Output each record in full, exactly as it stands.

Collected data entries
****************************************

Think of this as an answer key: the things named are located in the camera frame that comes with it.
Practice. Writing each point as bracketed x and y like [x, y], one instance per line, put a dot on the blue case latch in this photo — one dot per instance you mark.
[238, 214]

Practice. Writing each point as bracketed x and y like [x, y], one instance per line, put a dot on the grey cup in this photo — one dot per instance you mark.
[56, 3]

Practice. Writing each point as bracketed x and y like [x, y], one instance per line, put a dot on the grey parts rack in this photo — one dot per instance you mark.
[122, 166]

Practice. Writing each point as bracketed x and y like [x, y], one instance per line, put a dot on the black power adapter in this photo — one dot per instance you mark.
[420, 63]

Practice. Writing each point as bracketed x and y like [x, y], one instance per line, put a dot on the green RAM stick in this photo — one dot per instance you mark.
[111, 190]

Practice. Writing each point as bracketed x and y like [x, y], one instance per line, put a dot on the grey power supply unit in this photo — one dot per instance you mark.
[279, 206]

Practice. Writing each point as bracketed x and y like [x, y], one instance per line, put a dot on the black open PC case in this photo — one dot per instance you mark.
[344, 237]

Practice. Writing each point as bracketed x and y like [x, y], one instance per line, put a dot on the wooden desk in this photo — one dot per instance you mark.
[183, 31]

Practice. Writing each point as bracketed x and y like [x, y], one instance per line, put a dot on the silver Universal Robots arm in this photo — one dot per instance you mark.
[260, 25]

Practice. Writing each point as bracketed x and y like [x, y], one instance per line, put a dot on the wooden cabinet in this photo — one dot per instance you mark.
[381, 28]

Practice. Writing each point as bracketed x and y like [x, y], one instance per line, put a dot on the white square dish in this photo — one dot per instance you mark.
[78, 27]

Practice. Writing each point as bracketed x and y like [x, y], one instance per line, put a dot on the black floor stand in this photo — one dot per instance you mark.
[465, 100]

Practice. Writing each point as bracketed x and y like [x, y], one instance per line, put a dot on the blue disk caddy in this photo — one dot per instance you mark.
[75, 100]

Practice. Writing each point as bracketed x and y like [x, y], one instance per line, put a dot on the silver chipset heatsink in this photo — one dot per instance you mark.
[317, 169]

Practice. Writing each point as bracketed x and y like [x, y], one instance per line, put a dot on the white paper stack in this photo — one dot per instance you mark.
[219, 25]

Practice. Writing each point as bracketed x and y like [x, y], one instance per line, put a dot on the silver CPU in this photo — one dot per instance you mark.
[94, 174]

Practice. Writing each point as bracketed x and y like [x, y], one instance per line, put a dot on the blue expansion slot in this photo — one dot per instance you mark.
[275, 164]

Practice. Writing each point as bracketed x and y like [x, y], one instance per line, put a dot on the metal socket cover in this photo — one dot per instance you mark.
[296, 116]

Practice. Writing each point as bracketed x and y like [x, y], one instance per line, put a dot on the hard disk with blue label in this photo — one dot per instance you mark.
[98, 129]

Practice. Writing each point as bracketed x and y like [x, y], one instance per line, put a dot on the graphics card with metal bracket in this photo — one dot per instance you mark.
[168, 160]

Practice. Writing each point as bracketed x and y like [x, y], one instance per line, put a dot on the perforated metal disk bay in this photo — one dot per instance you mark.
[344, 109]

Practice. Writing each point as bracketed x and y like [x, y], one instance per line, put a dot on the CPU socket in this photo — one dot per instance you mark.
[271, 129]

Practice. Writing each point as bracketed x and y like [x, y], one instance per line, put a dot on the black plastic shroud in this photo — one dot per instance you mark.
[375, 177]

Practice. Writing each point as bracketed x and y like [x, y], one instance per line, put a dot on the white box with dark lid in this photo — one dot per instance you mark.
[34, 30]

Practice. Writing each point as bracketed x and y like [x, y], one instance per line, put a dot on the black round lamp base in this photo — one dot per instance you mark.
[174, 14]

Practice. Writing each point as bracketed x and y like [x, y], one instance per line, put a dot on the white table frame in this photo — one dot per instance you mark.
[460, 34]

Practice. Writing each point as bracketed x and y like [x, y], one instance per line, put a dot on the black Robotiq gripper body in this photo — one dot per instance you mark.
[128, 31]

****************************************

_Exercise result_:
Think of this as an answer key: the things named are located in the camera frame that comes with it.
Practice. Writing each point as bracketed x and y like [x, y], one instance per line, put a dot on the blue case latch in this photo — one dot per instance you mark.
[238, 214]

Practice. Writing each point as bracketed x and y like [x, y], one instance per line, put a dot on the grey cup in this photo — one dot per instance you mark.
[56, 3]

Practice. Writing each point as bracketed x and y like [x, y], one instance per line, put a dot on the grey parts rack in this photo — one dot per instance you mark.
[122, 166]

Practice. Writing each point as bracketed x and y like [x, y], one instance per line, put a dot on the black power adapter in this photo — one dot per instance you mark.
[420, 63]

Practice. Writing each point as bracketed x and y like [x, y], one instance per line, put a dot on the green RAM stick in this photo — one dot per instance you mark.
[111, 190]

Practice. Writing each point as bracketed x and y like [x, y], one instance per line, put a dot on the grey power supply unit in this photo — one dot per instance you mark.
[279, 206]

Practice. Writing each point as bracketed x and y like [x, y], one instance per line, put a dot on the black open PC case in this photo — one dot per instance you mark.
[344, 237]

Practice. Writing each point as bracketed x and y like [x, y], one instance per line, put a dot on the wooden desk in this photo — one dot per instance you mark.
[183, 31]

Practice. Writing each point as bracketed x and y like [x, y], one instance per line, put a dot on the silver Universal Robots arm in this photo — one dot per instance you mark.
[260, 25]

Practice. Writing each point as bracketed x and y like [x, y], one instance per line, put a dot on the wooden cabinet in this photo — one dot per instance you mark.
[381, 28]

Practice. Writing each point as bracketed x and y like [x, y], one instance per line, put a dot on the white square dish in this photo — one dot per instance you mark.
[78, 27]

Practice. Writing each point as bracketed x and y like [x, y], one instance per line, put a dot on the black floor stand in this photo — one dot per instance you mark.
[465, 100]

Practice. Writing each point as bracketed x and y like [x, y], one instance per line, put a dot on the blue disk caddy in this photo — one dot per instance you mark.
[75, 100]

Practice. Writing each point as bracketed x and y like [x, y], one instance per line, put a dot on the silver chipset heatsink in this photo — one dot per instance you mark.
[317, 169]

Practice. Writing each point as bracketed x and y like [x, y], one instance per line, put a dot on the white paper stack in this photo — one dot per instance you mark.
[219, 25]

Practice. Writing each point as bracketed x and y like [x, y], one instance per line, put a dot on the silver CPU in this photo — one dot per instance you mark.
[94, 174]

Practice. Writing each point as bracketed x and y like [x, y], one instance per line, put a dot on the blue expansion slot in this photo — one dot per instance you mark.
[275, 164]

Practice. Writing each point as bracketed x and y like [x, y], one instance per line, put a dot on the metal socket cover in this photo — one dot per instance you mark.
[296, 116]

Practice. Writing each point as bracketed x and y like [x, y], one instance per line, put a dot on the hard disk with blue label in this photo — one dot per instance you mark.
[98, 129]

Practice. Writing each point as bracketed x and y like [x, y], one instance per line, put a dot on the graphics card with metal bracket in this photo — one dot per instance you mark.
[168, 160]

Practice. Writing each point as bracketed x and y like [x, y], one instance per line, put a dot on the perforated metal disk bay in this photo — one dot per instance you mark.
[344, 109]

Practice. Writing each point as bracketed x and y like [x, y], one instance per line, put a dot on the CPU socket in this photo — one dot per instance you mark.
[271, 129]

Practice. Writing each point as bracketed x and y like [x, y], one instance per line, put a dot on the black plastic shroud in this photo — one dot per instance you mark.
[375, 177]

Practice. Writing each point as bracketed x and y like [x, y], one instance per line, put a dot on the white box with dark lid in this photo — one dot per instance you mark.
[34, 30]

Practice. Writing each point as bracketed x and y like [x, y], one instance per line, put a dot on the black round lamp base in this photo — one dot per instance you mark.
[174, 14]

Practice. Writing each point as bracketed x and y like [x, y], one instance per line, put a dot on the white table frame in this photo — one dot per instance you mark.
[460, 34]

Practice. Writing each point as bracketed x and y like [x, y], one instance per line, put a dot on the black Robotiq gripper body in this photo — one dot per instance you mark.
[128, 31]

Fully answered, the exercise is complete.